I must respond to the editorial by Paul Finch (aj 26.8.99) concerning the departure of the arb registrar Andrew Finch (no relation). It is kind of him to advise us of his holiday in the heat of the Greek islands, at a time when most architects struggle to keep the bulls from blocking the door to our offices.
He seems to criticise the registrar for his belief in the letter, rather than the spirit, of the law. I would suggest the registrar should have been praised for this, yet even the board of the arb would seem to have turned on him. Mr Finch and his riba friends would have exploited any reliance upon the spirit of the law to their own ends, and that is not what Parliament intended with the new Act.
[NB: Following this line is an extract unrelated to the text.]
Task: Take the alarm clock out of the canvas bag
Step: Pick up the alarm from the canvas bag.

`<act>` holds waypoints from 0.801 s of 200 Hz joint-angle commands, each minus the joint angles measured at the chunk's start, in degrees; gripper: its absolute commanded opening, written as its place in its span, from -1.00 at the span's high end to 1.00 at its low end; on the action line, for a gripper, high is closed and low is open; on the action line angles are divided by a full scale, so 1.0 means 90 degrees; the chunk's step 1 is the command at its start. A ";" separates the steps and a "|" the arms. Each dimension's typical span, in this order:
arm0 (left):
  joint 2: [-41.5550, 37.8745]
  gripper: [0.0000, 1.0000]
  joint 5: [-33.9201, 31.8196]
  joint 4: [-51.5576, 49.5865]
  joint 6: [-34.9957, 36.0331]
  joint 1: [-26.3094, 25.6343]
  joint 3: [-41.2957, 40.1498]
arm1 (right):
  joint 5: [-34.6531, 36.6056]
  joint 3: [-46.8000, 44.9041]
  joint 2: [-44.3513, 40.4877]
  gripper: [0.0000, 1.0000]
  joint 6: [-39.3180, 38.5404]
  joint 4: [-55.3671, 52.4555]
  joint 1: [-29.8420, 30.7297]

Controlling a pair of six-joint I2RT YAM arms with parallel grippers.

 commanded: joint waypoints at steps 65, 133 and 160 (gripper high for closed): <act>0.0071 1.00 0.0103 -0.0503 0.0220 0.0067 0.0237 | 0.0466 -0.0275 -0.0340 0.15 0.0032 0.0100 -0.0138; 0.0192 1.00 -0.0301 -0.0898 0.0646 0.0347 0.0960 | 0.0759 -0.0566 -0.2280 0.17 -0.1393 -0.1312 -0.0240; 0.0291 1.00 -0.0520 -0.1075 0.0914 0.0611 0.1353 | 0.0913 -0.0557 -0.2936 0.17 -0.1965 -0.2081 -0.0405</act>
Neither is Finch correct in his view that the arb exists to protect the public against the designs of architects - has he read the Act?
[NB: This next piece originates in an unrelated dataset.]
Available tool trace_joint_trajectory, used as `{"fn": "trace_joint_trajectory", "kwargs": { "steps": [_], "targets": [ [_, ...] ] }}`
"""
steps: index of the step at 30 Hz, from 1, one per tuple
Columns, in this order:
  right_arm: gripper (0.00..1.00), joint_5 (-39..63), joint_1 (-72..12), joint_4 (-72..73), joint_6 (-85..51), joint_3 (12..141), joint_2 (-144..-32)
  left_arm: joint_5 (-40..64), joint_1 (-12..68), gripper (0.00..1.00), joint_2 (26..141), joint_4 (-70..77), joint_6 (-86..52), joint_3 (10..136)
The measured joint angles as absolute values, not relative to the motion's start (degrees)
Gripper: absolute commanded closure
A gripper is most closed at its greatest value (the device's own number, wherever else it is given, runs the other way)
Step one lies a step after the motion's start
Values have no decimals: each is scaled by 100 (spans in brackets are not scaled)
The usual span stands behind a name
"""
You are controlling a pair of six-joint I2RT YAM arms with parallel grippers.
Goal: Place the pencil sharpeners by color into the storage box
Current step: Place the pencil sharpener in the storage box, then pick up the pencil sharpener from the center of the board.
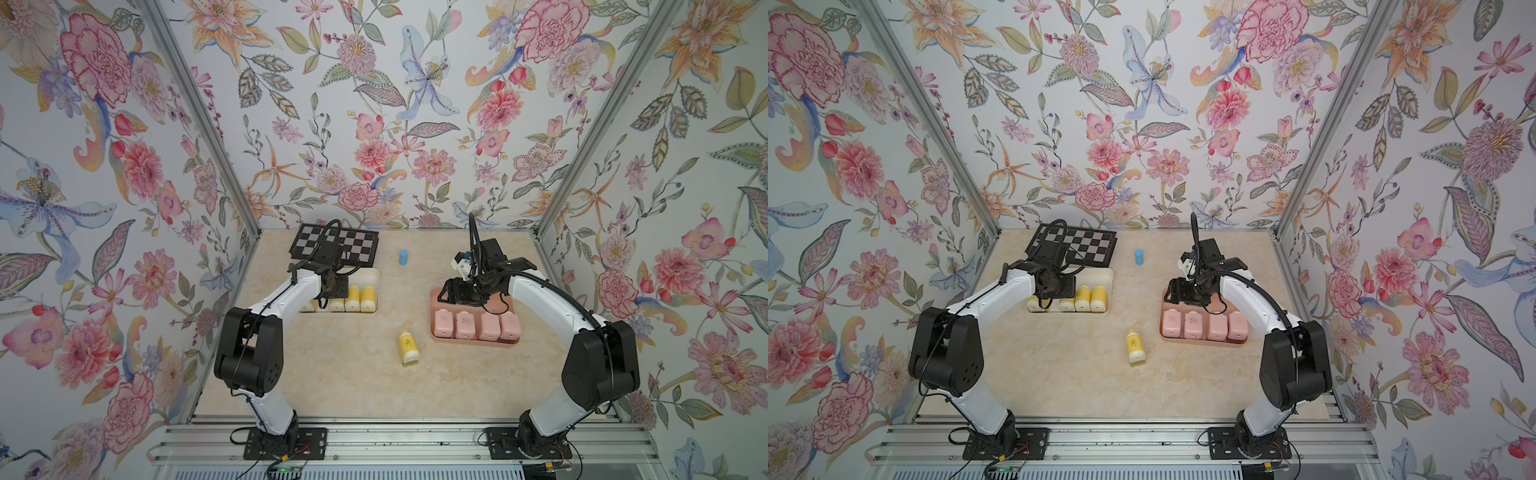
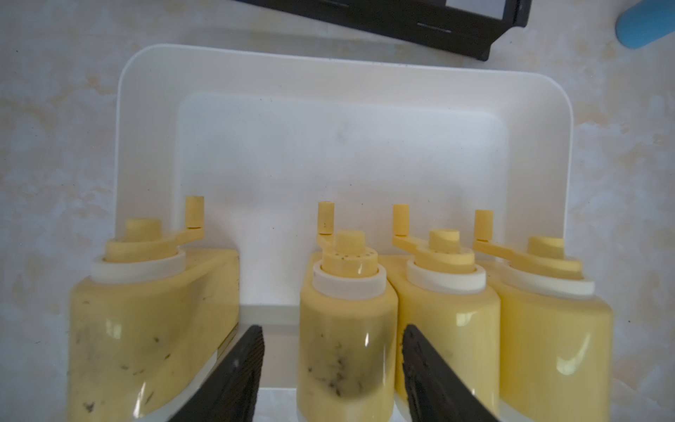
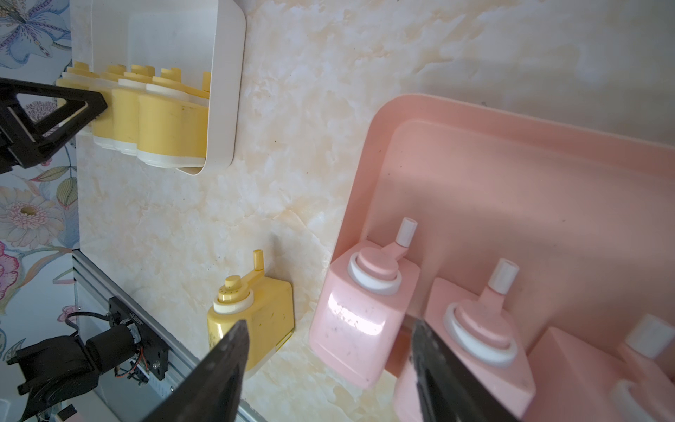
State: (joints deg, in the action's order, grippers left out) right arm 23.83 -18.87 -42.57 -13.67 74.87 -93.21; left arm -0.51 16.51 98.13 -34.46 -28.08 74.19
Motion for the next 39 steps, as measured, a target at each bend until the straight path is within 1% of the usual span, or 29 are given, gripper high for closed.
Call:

The fundamental role played by the riba in relation to education is 'missing' from my copy of the Act too - what the Act does state is that Parliament places the sole responsibility for validating schools of architecture in the uk with the arb - changing the previous riba system, because Parliament did not like what the institute was doing.
The editorial suggests that the fee increases were 'imperious' - when viewed against the riba fee, the board's fee is quite small: readers will be all too aware that the law requires registration with the arb, whereas the massive fee required to be a member of the riba is voluntary - also, when one views the registration board's fee against that charged by other regulators, the arb fee is again, quite small.
Finch suggests that the board's plans to acquire new offices are 'grandiose' - not when you compare the Hallam Street offices of the arb to the 'Palace of Portland Place', base of the riba.
The conduct code mentioned simply placed architects into the professional area, along with doctors, dentists etc. Finch would like architects to be held in similar regard, would he not?
And not Ron Baden Hellard again - this man broke the law and the High Court agreed with the registrar of the arb that this was the case and refused to allow an outright appeal - the limited appeal to the House of Lords didn't even get that far, as its members agreed with the registrar and the High Court and refused to hear any appeal. Why then does Finch think the actions of the arb 'vindictive'?
To close, I know that the registrar of the arb suggested open meetings, but the board re-fused - questions there for the riba members of the board, I would suggest.